Super Lemon Haze typically exhibits several terpenes, which are organic compounds that are produced by many plants, including cannabis. The most common dominant terpenes found in this strain are limonene, which is also found in citrus fruits such as lemons, and terpinolene. Terpenes present at lower levels may include beta-caryophyllene, ocimene, and myrcene, depending on the plant’s genotype.

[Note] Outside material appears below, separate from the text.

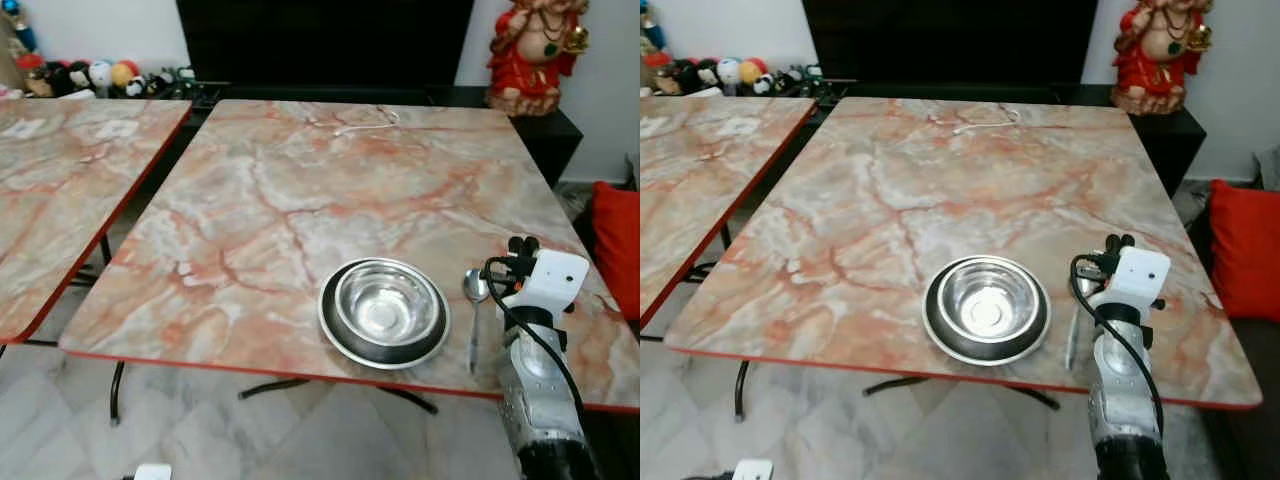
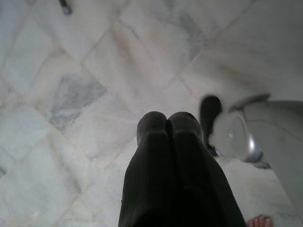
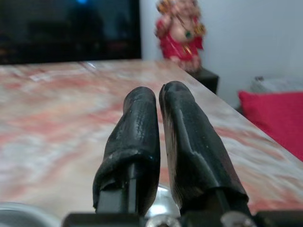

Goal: Setting the table

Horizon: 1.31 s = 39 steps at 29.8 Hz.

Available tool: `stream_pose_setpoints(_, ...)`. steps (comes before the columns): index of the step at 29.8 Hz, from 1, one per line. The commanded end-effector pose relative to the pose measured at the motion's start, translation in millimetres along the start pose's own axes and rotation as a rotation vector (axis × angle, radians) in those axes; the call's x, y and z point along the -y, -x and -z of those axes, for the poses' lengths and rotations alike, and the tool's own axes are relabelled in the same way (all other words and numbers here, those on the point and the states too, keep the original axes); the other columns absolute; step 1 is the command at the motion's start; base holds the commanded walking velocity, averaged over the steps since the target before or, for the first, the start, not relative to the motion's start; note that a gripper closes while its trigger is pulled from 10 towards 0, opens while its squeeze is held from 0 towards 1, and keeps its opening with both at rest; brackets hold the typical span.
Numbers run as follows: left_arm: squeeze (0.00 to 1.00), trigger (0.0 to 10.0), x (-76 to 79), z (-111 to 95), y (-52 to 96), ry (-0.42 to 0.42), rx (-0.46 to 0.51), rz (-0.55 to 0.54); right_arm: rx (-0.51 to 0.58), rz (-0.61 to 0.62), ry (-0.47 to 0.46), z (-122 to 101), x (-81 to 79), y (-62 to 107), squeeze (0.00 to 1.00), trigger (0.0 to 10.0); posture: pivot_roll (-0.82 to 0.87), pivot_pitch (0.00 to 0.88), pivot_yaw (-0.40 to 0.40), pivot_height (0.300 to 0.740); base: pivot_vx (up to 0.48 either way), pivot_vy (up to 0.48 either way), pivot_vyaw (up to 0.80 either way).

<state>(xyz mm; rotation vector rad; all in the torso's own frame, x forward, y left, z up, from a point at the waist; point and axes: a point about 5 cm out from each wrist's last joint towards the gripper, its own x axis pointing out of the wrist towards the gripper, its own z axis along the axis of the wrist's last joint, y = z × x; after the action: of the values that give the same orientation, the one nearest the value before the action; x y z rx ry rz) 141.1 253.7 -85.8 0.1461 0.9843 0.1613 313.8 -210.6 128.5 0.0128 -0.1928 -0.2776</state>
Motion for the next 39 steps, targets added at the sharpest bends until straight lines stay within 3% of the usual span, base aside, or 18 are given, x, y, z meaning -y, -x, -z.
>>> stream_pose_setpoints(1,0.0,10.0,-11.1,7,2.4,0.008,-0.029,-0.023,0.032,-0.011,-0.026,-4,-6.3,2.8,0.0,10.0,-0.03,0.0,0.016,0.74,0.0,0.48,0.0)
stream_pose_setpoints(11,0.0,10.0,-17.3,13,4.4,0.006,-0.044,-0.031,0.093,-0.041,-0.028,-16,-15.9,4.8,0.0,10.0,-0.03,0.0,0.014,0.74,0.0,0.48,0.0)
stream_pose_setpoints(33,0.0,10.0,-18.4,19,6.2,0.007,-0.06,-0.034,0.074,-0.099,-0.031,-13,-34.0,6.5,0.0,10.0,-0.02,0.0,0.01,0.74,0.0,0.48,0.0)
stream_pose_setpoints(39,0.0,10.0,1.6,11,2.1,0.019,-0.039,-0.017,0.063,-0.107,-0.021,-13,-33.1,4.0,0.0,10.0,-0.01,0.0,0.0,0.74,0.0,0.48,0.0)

The tetrahydrocannabinol (THC) content ranges from 15 to 20%, with some phenotypes testing as high as 25%. This strain also exhibits lower levels of other minor cannabinoids, with approximately 1-2% of cannabinol (CBN), which can be traced to its Super Silver Haze lineage, and less than 1% of CBD content. Green House has also developed a high-cannabidiol (CBD) version by breeding it with a high-CBD male plant. Current Super Lemon Haze genetics range up to levels of 25% THC, 2% CBN and 1% CBD making this strain ideal for treating certain conditions like pain and depression.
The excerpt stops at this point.